His past includes an arrest for aggravated assault with a deadly weapon as well as a conviction for DWI — both in Bexar County. His story will air at 9 a.m. on KABB and 10 a.m. on WOAI.
Why make these revelations on television? He said they’ll serve as a prelude to his new segment “Changing Lives.” The monthly pieces will highlight others who have come back from difficult beginnings.
He said he hopes his own dramatic turnaround will serve as an inspiration to people. “If I’m to tell someone else’s story,” Solis said, “I felt I should say what happened to me — that I know first-hand that you can change your life.”
When Solis, 32, was a young man of 20, he was at a party at a friend’s house and a fight broke out. So, he tried to help.”I saw my friend was in a jam. I did what any friend would do,” he says. “Unfortunately the consequences that came next came with it.” The charge — aggravated assault with a deadly weapon — netted him five years probation.
Weapon? In an interview with the San Antonio Express-News. Solis said the fight involved a group of guys, and “I think a pool cue was involved — whether it was used or not, I don’t know.”
As the story relates, Solis’ legal troubles weren’t over. He was married with a couple of kids — and four years into his probation — when, while out with his wife, he got pulled over by police.

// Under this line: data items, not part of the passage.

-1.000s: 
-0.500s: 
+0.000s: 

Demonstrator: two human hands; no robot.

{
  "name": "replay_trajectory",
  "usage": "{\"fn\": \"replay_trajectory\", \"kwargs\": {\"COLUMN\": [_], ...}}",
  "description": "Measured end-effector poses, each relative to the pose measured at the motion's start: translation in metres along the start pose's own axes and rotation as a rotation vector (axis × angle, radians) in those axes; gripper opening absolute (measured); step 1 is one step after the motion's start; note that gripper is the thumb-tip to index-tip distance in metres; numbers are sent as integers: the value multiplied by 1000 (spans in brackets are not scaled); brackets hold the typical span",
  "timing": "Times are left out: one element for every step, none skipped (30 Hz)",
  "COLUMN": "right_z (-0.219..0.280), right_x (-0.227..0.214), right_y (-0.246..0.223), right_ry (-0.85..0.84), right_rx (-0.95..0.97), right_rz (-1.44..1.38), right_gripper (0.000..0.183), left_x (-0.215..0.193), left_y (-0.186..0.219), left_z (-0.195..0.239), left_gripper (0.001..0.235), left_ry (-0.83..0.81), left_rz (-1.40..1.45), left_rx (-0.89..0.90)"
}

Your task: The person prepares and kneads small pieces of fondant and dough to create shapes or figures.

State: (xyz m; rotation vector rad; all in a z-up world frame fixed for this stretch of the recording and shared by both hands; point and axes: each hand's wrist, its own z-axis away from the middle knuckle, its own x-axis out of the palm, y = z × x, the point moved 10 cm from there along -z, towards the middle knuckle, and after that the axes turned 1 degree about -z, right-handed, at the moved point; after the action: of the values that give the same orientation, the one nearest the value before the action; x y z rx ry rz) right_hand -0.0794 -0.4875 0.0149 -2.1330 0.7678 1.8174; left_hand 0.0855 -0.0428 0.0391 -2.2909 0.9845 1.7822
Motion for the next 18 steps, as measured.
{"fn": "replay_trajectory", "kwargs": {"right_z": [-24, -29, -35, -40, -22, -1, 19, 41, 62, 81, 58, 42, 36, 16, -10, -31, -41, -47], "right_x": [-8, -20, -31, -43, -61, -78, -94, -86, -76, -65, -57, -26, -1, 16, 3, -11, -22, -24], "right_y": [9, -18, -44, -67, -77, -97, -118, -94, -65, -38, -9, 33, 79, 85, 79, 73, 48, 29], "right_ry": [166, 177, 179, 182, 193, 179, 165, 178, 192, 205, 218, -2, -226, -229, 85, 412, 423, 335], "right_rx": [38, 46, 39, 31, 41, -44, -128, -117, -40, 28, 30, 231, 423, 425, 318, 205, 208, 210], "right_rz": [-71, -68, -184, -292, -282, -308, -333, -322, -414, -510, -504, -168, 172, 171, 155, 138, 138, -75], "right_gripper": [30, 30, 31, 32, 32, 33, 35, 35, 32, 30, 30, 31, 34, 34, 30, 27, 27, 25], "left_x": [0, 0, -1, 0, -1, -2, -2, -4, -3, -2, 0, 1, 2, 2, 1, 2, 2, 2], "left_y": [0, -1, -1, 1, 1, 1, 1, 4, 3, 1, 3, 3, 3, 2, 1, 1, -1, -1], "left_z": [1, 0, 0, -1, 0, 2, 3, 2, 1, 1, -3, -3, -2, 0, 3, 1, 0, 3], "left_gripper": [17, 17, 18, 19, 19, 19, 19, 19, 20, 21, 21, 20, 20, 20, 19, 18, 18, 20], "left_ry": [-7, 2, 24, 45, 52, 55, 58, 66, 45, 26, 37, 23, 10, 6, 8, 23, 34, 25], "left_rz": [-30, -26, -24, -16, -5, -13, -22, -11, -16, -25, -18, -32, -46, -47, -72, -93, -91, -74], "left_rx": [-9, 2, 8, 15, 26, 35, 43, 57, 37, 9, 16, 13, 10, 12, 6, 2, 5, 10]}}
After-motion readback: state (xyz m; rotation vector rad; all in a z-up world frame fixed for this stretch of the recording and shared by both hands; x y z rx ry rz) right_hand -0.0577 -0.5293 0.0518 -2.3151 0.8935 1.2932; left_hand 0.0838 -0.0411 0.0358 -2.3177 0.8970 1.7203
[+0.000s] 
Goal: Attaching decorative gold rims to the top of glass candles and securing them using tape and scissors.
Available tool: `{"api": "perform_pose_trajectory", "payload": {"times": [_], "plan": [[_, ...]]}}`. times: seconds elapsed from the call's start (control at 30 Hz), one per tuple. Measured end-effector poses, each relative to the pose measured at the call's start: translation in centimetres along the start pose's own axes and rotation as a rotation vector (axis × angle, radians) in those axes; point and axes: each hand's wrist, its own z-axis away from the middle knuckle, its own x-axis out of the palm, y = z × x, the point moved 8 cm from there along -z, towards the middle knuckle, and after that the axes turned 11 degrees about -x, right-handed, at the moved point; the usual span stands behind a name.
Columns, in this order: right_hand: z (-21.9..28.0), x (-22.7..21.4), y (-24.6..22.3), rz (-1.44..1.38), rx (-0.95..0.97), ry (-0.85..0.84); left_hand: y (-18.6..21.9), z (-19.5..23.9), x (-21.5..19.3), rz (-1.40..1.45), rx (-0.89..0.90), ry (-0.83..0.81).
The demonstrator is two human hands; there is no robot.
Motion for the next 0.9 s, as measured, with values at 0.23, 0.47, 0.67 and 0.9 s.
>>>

Solis was arrested for driving while intoxicated and taken to Bexar County Jail. His probation was revoked. That, plus the DWI conviction, brought him prison time. He was sentenced to five years.
“I totally messed up. And you know what — I own it, the worst mistake I ever made in my life. “That one put a lot of lives on hold,” adds Solis. “I knew then it was time … to man up.” He ended up serving nearly four years, then was released on parole.
The worst part was not being able to be with his family. “When I saw my daughter again, she didn’t know who I was.”
It also was tough to get hired “with that stripe on my back.” He did odd jobs, yard work, “whatever it took to get by.” Everything had been put in perspective by his prison experience, he said; he was happy to be home with his family.
Later, Solis, a native of San Antonio and an alumnus of Robert E. Lee High School, discovered he excelled in sales.
About a year ago, he met with WOAI general manager John Seabers with a business pitch for “Living,” and was introduced to a whole new career: on-air television.
“He (Seabers) cracked the door for me, gave me that one little chance that no one would give me.”
Seabers said it was a big win for WOAI/KABB as well. “I was looking for a male presence on our lifestyle shows. I knew they needed to evolve a bit, needed a little freshness to them,” Seabers told the Express-News.
“We didn’t hire Esteban because he has a background — more like we hired him despite of it. He presented a set of skills we were looking for and we chose the best person to fit in this new role that we created.”